Sami Nader ist Ökonom und Direktor des Levant Institute für Strategische Angelegenheiten. Für ihn ist klar, dass diese Proteste nur der Anfang sind einer neuen Welle der arabischen Aufstände. Und Nader befürchtet, dass diese jüngste Welle des arabischen Erwachens nicht mehr so friedlich sein wird, wie diejenige von letztem Herbst: «Ich fürchte, dass der Hunger die Leute gewalttätig werden lässt. Was willst Du zu einem Vater sagen, der kein Geld hat um seinem Neugeborenen Milchpulver zu kaufen? Er wird es sich irgendwoher holen.»

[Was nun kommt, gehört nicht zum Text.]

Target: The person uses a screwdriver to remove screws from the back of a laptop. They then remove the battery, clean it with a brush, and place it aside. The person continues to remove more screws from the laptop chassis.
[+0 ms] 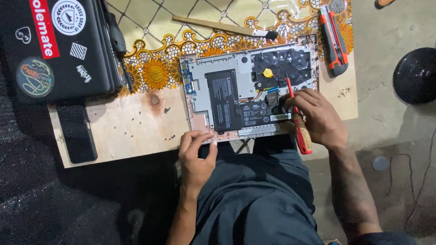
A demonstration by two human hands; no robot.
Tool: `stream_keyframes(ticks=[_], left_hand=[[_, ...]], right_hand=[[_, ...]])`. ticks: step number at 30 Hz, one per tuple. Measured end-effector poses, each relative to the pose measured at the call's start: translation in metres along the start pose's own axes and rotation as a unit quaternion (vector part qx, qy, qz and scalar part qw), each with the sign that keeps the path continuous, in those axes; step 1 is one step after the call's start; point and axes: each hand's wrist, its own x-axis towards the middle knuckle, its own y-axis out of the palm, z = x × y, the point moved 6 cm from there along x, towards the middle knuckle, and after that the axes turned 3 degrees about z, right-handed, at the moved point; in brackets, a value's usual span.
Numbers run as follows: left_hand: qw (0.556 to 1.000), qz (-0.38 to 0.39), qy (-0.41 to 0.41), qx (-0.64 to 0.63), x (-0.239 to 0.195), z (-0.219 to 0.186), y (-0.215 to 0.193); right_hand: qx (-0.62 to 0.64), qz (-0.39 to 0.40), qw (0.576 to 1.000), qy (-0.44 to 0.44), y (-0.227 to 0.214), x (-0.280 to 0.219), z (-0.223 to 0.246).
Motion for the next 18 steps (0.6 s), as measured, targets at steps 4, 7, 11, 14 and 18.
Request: stream_keyframes(ticks=[4, 7, 11, 14, 18], left_hand=[[1.0, 0.008, -0.009, 0.011, -0.002, 0.006, -0.002], [1.0, 0.007, -0.007, 0.014, -0.002, 0.007, -0.002], [1.0, 0.009, -0.014, 0.0, -0.001, 0.003, 0.001], [1.0, 0.015, -0.018, -0.015, -0.002, 0.0, 0.005], [0.999, 0.026, -0.018, -0.019, -0.001, -0.003, 0.008]], right_hand=[[0.021, -0.022, 1.0, -0.003, -0.001, 0.002, 0.005], [0.035, -0.012, 0.999, -0.004, 0.0, 0.005, 0.004], [0.047, -0.022, 0.999, -0.006, -0.002, 0.006, 0.005], [0.055, -0.027, 0.998, -0.004, -0.003, 0.006, 0.007], [0.046, -0.032, 0.998, -0.015, -0.002, 0.003, 0.008]])
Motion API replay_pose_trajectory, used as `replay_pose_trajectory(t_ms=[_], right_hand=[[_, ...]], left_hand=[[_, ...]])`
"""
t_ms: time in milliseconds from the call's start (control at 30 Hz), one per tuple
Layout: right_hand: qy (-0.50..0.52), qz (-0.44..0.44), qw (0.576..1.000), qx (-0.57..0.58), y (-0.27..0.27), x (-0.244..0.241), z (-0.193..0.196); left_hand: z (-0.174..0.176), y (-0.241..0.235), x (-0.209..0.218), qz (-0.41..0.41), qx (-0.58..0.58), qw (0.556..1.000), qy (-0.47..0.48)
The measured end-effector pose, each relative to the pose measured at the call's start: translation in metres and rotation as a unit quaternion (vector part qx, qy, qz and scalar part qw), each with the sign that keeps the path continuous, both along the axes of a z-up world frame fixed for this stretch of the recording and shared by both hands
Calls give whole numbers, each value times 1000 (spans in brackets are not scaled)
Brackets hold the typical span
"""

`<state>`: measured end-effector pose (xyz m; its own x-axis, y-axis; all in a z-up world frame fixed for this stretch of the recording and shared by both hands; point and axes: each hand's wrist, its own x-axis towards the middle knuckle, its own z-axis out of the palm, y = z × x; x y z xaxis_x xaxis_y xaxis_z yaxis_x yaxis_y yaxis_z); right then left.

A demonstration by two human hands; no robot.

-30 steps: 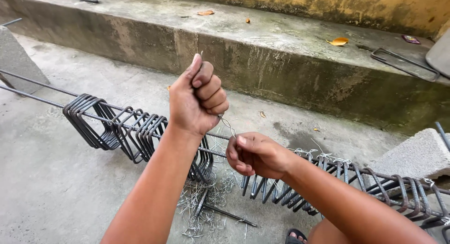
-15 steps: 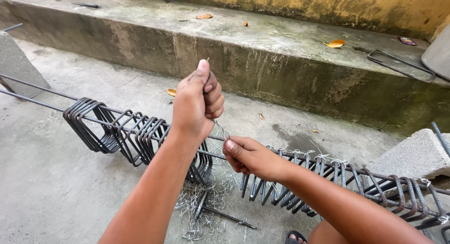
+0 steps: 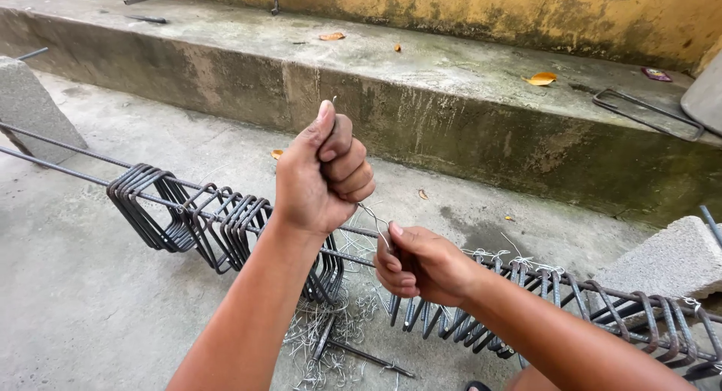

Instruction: The person sits on the floor and ties a rebar cage using wire and a manual rebar tying tool. They wrap the wire around the intersections of the rebar and twist it to secure the structure.

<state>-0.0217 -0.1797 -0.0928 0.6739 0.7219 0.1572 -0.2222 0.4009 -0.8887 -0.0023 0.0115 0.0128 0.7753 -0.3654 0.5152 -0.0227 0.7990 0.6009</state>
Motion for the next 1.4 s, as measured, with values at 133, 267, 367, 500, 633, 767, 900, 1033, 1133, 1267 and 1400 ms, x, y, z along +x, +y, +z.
replay_pose_trajectory(t_ms=[133,267,367,500,633,767,900,1033,1133,1267,1400], right_hand=[[4,-12,999,-30,-11,3,-4],[58,65,991,-104,-30,-1,9],[28,61,980,-188,-41,-1,30],[-110,-158,916,-352,-48,-5,52],[-227,-196,839,-454,-50,-3,36],[-276,-347,858,-260,-48,10,-9],[-299,-385,848,-207,-47,21,-23],[-304,-387,844,-211,-53,29,-19],[-231,-312,876,-286,-59,29,-11],[-233,-319,830,-395,-65,20,-12],[-246,-328,751,-518,-61,15,-1]], left_hand=[[-7,-12,6,-16,44,998,-32],[1,-26,-13,-27,154,985,-73],[2,-39,-12,-19,209,976,-62],[-21,-84,4,216,309,923,-69],[-28,-124,9,235,342,906,-80],[-40,-149,25,182,143,973,-9],[-49,-162,37,125,44,991,-7],[-50,-162,55,105,107,988,23],[-50,-166,53,145,229,962,8],[-40,-167,37,223,385,892,-82],[-53,-164,51,176,335,926,12]])
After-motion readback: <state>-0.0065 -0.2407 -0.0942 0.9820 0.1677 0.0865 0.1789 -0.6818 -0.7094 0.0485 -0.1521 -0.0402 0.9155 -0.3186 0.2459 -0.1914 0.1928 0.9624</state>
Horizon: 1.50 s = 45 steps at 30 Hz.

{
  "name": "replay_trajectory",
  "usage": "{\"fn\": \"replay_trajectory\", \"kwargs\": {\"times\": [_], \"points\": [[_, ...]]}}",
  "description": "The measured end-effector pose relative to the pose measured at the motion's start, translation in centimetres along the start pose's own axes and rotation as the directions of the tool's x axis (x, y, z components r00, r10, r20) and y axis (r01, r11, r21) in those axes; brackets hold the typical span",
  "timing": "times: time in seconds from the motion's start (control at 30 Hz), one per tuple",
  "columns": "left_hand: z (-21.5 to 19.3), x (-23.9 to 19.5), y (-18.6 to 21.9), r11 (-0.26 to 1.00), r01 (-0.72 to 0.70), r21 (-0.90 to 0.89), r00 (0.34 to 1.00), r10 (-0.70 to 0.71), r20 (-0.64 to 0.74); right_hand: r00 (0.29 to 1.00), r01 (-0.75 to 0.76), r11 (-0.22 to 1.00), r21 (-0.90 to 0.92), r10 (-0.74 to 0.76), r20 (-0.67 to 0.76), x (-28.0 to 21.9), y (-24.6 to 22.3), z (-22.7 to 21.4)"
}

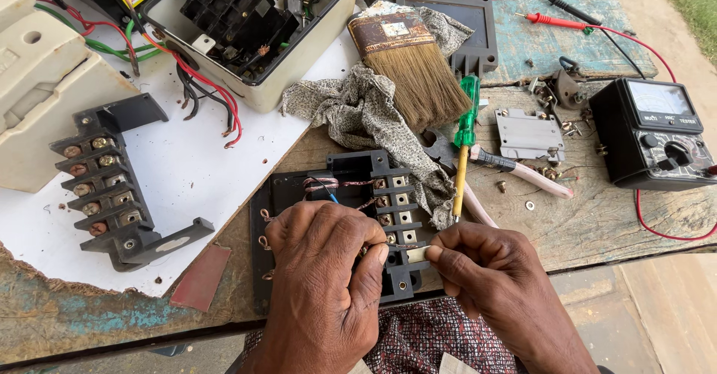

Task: The person connects wires to electrical terminals and secures them with a screwdriver.

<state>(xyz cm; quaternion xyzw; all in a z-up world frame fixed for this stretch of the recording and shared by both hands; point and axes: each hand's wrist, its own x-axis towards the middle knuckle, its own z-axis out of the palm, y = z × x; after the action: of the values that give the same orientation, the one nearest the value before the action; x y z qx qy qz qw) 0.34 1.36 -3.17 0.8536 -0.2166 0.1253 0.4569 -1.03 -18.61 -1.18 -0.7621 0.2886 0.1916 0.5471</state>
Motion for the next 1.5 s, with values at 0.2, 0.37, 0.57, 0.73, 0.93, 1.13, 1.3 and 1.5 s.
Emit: {"fn": "replay_trajectory", "kwargs": {"times": [0.2,0.37,0.57,0.73,0.93,1.13,1.3,1.5], "points": [[-0.2,-0.1,0.1,1.0,-0.023,-0.014,1.0,0.023,-0.022,0.993,0.101,0.994,0.042,-0.103,0.058,-0.1,0.6,-0.1],[-0.4,0.0,0.1,0.999,-0.025,-0.023,1.0,0.025,-0.017,0.995,0.09,0.996,0.028,-0.091,0.03,0.3,0.5,0.2],[-0.2,0.0,0.0,0.997,-0.075,-0.015,0.997,0.075,-0.031,0.995,0.097,0.985,-0.143,-0.092,0.044,0.3,0.6,-0.2],[-0.2,-0.2,0.1,0.997,-0.071,0.002,0.997,0.071,-0.017,0.948,0.316,0.921,-0.228,-0.313,0.053,-0.8,2.0,-0.6],[-0.4,-0.6,-0.4,0.993,-0.117,-0.028,0.993,0.116,-0.028,0.8,0.556,0.748,-0.363,-0.599,-0.01,-1.5,2.9,0.3],[-0.5,-0.8,-0.8,0.982,-0.19,-0.002,0.982,0.19,-0.008,0.819,0.487,0.676,-0.553,-0.573,0.021,-1.8,3.1,-0.2],[-0.8,-1.1,-0.7,0.977,-0.212,0.011,0.977,0.212,-0.014,0.841,0.462,0.786,-0.411,-0.535,-0.078,-2.0,3.8,0.7],[-0.4,-1.2,-0.3,0.984,-0.179,0.002,0.983,0.179,-0.033,0.834,0.447,0.787,-0.426,-0.539,-0.121,-2.0,3.7,1.2]]}}
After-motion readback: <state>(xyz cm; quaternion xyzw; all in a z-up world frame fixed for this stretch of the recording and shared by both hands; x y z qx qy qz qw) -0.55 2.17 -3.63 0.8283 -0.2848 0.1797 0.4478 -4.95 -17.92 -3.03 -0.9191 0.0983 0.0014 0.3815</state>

Wahl zwischen Essen oder einem Dach über dem Kopf

Jetzt zerstört das Coronavirus – oder vielmehr die Massnahmen gegen die Pandemie – die letzten Reste der libanesischen Wirtschaft. Mit einem Grossteil der Beschäftigten im informellen Sektor, leiden die Libanesen besonders stark unter der Schliessung von Restaurants und Kaffees, kleinen Werkstätten und Einmann-Handwerksbetrieben.

«Wenn Du ein Dach über dem Kopf haben willst, musst Du aufs Essen verzichten. Wenn Du essen willst, musst Du auf das Dach über dem Kopf verzichten. Du musst Dich entscheiden – beides kannst Du nicht haben.» Latifa schüttelt den Kopf. Früher nannten die Libanesen ihr Land die Schweiz des Nahen Ostens. Heute, so sagen sie, sei der Libanon das Venezuela des Nahen Ostens.